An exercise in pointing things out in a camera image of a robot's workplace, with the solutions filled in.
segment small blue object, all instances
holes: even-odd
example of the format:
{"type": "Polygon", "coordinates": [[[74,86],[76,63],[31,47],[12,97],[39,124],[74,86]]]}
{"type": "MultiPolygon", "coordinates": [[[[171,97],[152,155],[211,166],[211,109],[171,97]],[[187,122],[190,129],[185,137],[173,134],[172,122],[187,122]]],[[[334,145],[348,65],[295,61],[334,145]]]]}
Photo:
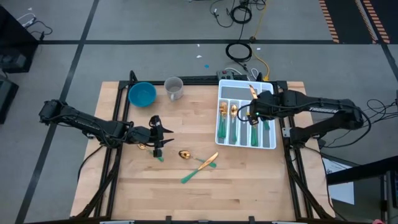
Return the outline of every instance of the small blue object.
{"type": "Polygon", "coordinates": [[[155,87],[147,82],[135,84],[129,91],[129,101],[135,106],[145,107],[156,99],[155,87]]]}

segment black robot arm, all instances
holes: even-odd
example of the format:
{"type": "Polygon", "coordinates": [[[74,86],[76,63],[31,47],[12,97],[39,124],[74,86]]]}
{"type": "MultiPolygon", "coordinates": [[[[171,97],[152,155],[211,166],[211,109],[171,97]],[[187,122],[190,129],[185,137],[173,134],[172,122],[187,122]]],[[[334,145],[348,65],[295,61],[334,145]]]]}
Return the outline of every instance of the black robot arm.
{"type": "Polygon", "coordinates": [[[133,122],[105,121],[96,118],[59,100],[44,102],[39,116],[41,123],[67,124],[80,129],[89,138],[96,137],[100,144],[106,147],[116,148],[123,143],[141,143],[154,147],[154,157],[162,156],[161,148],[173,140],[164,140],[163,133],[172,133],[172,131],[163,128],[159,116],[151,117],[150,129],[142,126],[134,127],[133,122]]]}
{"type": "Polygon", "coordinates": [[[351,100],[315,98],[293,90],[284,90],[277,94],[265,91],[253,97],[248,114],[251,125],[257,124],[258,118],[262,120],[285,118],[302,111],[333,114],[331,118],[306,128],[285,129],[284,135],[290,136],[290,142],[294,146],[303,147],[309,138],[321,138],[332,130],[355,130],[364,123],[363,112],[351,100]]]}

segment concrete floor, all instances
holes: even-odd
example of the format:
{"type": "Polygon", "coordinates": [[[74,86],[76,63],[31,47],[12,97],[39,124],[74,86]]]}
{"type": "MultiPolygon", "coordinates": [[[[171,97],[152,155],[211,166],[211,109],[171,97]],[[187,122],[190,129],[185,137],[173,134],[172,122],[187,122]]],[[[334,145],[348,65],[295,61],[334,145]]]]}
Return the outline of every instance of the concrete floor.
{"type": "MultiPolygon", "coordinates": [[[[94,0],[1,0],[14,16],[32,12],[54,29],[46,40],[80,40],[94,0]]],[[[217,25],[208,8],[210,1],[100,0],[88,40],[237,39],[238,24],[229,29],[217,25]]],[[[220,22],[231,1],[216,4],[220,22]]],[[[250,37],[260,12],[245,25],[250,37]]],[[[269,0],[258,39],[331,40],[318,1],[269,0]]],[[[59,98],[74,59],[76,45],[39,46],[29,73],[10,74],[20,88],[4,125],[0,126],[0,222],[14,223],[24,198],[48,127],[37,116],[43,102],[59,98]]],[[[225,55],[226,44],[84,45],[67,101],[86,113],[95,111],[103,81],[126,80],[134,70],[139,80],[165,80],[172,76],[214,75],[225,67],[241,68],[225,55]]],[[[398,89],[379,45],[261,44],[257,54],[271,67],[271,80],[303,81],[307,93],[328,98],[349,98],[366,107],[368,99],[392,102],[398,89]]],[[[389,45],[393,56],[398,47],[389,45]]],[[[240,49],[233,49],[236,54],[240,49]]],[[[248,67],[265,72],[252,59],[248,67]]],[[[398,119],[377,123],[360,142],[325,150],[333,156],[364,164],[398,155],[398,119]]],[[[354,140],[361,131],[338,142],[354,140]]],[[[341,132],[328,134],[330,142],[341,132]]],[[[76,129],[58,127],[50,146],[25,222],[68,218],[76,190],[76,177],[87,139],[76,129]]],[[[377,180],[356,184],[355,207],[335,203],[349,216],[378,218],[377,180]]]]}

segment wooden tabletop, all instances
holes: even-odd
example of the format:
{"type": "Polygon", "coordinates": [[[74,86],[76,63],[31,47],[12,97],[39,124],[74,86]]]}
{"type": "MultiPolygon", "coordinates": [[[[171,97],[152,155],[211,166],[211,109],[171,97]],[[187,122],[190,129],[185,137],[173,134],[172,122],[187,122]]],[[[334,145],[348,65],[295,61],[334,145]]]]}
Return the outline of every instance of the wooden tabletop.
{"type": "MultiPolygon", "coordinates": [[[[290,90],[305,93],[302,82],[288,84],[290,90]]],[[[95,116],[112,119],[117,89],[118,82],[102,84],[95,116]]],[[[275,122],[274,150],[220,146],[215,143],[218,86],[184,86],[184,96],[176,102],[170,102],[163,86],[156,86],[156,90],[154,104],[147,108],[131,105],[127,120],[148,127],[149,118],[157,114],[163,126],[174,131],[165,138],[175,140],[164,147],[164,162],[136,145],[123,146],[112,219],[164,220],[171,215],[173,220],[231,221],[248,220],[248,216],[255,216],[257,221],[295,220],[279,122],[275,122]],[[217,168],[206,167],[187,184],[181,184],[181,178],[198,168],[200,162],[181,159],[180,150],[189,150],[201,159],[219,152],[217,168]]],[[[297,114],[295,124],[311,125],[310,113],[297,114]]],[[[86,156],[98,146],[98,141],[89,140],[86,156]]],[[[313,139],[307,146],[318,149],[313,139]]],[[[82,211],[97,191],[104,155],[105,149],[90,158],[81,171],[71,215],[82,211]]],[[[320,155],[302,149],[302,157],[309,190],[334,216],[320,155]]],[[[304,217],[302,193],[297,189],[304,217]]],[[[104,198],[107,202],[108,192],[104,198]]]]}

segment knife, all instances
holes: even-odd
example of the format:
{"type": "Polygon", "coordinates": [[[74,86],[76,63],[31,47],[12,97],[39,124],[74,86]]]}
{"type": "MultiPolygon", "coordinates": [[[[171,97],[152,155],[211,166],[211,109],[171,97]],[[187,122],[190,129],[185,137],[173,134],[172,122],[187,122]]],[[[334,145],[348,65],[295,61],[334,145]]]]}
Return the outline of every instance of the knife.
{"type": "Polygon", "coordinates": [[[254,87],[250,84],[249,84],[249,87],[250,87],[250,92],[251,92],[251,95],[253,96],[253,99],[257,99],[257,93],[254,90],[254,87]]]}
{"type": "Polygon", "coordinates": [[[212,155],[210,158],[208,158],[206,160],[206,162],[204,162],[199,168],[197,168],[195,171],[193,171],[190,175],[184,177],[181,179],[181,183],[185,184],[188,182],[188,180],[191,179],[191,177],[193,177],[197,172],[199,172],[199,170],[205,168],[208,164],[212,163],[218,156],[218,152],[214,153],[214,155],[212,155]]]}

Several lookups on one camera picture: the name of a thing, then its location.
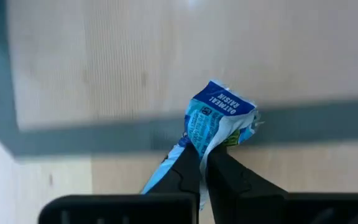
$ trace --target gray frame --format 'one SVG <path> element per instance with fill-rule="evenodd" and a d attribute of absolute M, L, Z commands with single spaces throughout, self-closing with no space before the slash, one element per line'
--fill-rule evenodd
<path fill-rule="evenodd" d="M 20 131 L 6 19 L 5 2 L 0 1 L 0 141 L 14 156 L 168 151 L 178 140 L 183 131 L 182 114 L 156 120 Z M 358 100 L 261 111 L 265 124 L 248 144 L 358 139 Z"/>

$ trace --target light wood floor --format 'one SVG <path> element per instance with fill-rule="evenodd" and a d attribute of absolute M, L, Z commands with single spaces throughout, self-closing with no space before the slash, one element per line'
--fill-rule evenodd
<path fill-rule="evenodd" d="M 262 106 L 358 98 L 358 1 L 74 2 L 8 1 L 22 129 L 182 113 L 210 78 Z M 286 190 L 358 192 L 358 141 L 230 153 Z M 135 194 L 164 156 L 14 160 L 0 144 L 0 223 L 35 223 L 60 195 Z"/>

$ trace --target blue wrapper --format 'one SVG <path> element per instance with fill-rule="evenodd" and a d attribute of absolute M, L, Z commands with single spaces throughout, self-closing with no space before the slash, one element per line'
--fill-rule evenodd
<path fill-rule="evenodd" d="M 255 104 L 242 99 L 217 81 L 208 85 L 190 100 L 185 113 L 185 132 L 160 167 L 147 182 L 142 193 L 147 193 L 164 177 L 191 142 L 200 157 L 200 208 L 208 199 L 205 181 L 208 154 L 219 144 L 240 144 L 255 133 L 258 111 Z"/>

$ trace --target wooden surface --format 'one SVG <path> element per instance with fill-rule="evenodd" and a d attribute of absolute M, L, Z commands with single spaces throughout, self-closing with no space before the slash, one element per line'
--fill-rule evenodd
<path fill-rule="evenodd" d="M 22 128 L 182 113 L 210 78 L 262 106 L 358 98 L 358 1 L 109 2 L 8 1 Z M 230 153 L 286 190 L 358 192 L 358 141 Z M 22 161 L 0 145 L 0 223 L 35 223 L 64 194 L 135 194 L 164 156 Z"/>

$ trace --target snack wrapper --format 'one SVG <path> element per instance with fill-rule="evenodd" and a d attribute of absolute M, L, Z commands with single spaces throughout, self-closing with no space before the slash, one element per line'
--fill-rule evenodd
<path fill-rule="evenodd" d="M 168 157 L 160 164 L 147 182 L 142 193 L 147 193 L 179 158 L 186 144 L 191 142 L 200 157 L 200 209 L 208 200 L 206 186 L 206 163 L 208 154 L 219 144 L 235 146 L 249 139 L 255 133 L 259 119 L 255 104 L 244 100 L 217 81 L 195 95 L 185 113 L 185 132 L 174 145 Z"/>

================

YOUR INSTRUCTIONS: Reproduce every line of the listing above in which the string "space" appears.

RESULT:
$ trace --target gray frame --format 'one SVG <path> element per instance with fill-rule="evenodd" and a d attribute of absolute M, L, Z commands with single spaces throughout, self-closing with no space before the slash, one element per line'
$ trace --target light wood floor --format 'one SVG <path> element per instance with fill-rule="evenodd" and a d attribute of absolute M, L, Z commands with single spaces throughout, self-closing with no space before the slash, one element per line'
$ trace --target blue wrapper --format 'one SVG <path> element per instance with fill-rule="evenodd" and a d attribute of absolute M, L, Z commands with single spaces throughout, self-closing with no space before the slash, one element per line'
$ trace --target wooden surface --format 'one SVG <path> element per instance with fill-rule="evenodd" and a d attribute of absolute M, L, Z commands with single spaces throughout, self-closing with no space before the slash, one element per line'
$ trace --target snack wrapper --format 'one SVG <path> element per instance with fill-rule="evenodd" and a d attribute of absolute M, L, Z commands with single spaces throughout, self-closing with no space before the slash, one element per line'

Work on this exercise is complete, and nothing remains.